EXERCISE INPUTS -
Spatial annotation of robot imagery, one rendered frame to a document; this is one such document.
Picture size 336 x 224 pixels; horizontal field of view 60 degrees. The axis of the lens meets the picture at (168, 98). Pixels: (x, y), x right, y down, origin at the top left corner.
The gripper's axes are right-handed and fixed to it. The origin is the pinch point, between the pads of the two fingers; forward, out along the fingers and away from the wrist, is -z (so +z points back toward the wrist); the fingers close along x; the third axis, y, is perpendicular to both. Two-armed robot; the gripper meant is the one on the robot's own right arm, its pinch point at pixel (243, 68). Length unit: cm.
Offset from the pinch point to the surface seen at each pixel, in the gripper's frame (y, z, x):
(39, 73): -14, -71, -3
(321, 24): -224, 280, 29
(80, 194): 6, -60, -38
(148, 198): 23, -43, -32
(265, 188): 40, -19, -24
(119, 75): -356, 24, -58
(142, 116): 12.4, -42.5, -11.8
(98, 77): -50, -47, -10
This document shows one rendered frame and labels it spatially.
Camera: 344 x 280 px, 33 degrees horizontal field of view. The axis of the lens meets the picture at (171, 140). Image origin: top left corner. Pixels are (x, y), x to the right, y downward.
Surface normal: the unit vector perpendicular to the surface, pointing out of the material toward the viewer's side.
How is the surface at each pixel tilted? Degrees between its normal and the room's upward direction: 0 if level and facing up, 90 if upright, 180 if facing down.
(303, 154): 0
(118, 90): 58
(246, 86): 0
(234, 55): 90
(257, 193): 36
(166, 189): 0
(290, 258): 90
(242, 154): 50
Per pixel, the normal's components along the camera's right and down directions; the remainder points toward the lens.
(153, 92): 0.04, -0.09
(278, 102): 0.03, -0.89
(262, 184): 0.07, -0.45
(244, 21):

YOUR ASSIGNMENT -
Could you return the lines in the entries above that contain "meets"?

EXERCISE SOLUTION -
Picture size 336 x 224 pixels; horizontal field of view 60 degrees. The axis of the lens meets the picture at (168, 98). Pixels: (x, y), x right, y down, origin at the top left corner.
Camera: 344 x 280 px, 33 degrees horizontal field of view. The axis of the lens meets the picture at (171, 140). Image origin: top left corner. Pixels are (x, y), x to the right, y downward.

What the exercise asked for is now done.